▶ [THE TASK]:
Once the pictures are set aside, transcribe each line of the data exactly.

----

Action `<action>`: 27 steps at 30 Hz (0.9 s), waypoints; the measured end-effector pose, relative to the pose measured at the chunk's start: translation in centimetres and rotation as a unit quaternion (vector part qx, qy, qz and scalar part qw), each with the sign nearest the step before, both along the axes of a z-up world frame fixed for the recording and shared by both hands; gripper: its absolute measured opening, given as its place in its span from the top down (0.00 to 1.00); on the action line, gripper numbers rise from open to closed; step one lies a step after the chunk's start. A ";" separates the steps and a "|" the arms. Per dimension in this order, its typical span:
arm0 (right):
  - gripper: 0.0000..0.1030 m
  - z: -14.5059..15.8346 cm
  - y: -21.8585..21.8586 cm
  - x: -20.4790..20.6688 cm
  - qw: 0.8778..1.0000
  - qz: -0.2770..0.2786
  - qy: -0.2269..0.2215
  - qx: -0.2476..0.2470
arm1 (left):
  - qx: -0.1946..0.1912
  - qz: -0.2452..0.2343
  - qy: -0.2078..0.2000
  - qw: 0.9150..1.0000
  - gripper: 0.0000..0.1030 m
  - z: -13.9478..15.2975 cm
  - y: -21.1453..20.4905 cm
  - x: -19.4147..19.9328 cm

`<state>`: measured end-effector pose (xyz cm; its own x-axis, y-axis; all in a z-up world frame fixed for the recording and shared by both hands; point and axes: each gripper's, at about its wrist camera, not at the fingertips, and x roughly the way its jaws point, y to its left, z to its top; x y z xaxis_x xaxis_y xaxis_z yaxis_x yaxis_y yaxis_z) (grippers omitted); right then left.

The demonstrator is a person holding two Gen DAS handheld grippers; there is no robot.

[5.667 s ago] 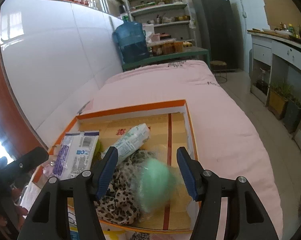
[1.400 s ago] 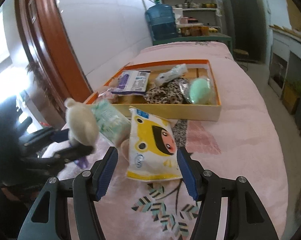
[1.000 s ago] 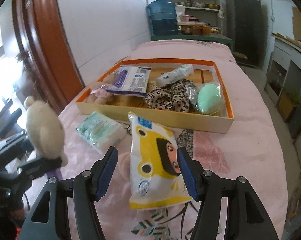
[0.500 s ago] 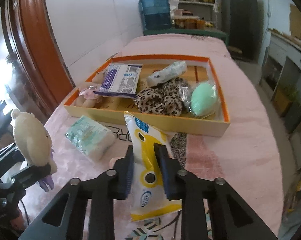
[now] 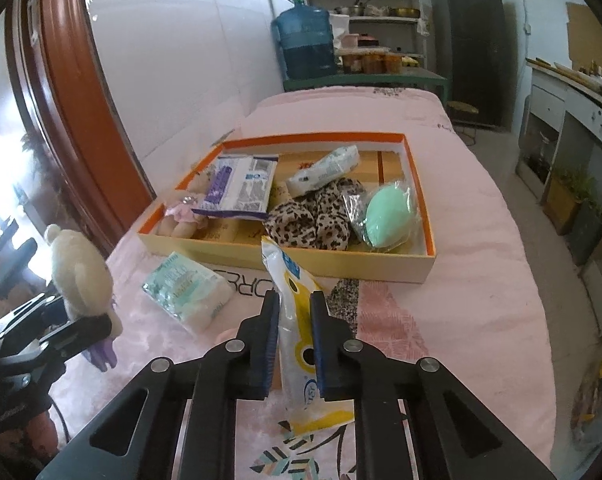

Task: Organize soft objects
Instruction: 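Lift the teddy bear with the left gripper while the right gripper grasps the yellow wipes pack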

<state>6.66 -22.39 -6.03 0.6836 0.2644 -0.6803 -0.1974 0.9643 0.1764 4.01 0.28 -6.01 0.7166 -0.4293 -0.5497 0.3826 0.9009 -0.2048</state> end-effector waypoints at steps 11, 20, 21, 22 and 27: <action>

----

▶ [EXPECTED ANSWER]:
Action `<action>`: 27 steps at 30 Hz (0.9 s), waypoints; the measured end-effector pose, relative to the pose measured at the chunk's start: translation in centimetres and rotation as a unit quaternion (vector part qx, qy, qz and scalar part qw), each with the sign nearest the step before, both along the axes of a z-up world frame fixed for the recording and shared by both hands; gripper: its absolute measured opening, given as its place in its span from the top down (0.00 to 1.00); on the action line, gripper numbers rise from open to closed; step one lies a step after the chunk's start. A ";" separates the steps and a "|" the arms. Per dimension in this order, its typical span:
arm0 (right):
  - gripper: 0.0000..0.1030 m
  - z: -14.5059..15.8346 cm
  - y: -21.8585..21.8586 cm
  - x: -20.4790..20.6688 cm
  - qw: 0.8778..1.0000
  - qz: -0.2770..0.2786
  - qy: -0.2269..0.2215
  - qx: -0.2476..0.2470
arm1 (left):
  - qx: -0.1946..0.1912
  - qz: -0.2452..0.2343
  - qy: -0.2078..0.2000
  - qw: 0.9150..1.0000
  - gripper: 0.0000..0.1030 m
  - z: -13.9478..15.2975 cm
  - y: -21.1453..20.4905 cm
  - x: -19.4147..19.9328 cm

`<state>`: measured end-effector pose (xyz cm; its own x-axis, y-axis; all in a z-up world frame fixed for the recording and shared by both hands; point and axes: each gripper's, at about its wrist camera, not at the fingertips, and x roughly the way its jaws point, y to its left, z to its top; x y z xaxis_x xaxis_y xaxis_z yaxis_x yaxis_y yaxis_z) (grippers omitted); right then left.

The demonstrator is a person holding two Gen DAS handheld grippers; there is no robot.

[5.667 s ago] 
[1.400 s ago] 
[1.000 s ago] 
[0.500 s ago] 
[now] 

Task: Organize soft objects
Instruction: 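Lift the teddy bear with the left gripper while the right gripper grasps the yellow wipes pack
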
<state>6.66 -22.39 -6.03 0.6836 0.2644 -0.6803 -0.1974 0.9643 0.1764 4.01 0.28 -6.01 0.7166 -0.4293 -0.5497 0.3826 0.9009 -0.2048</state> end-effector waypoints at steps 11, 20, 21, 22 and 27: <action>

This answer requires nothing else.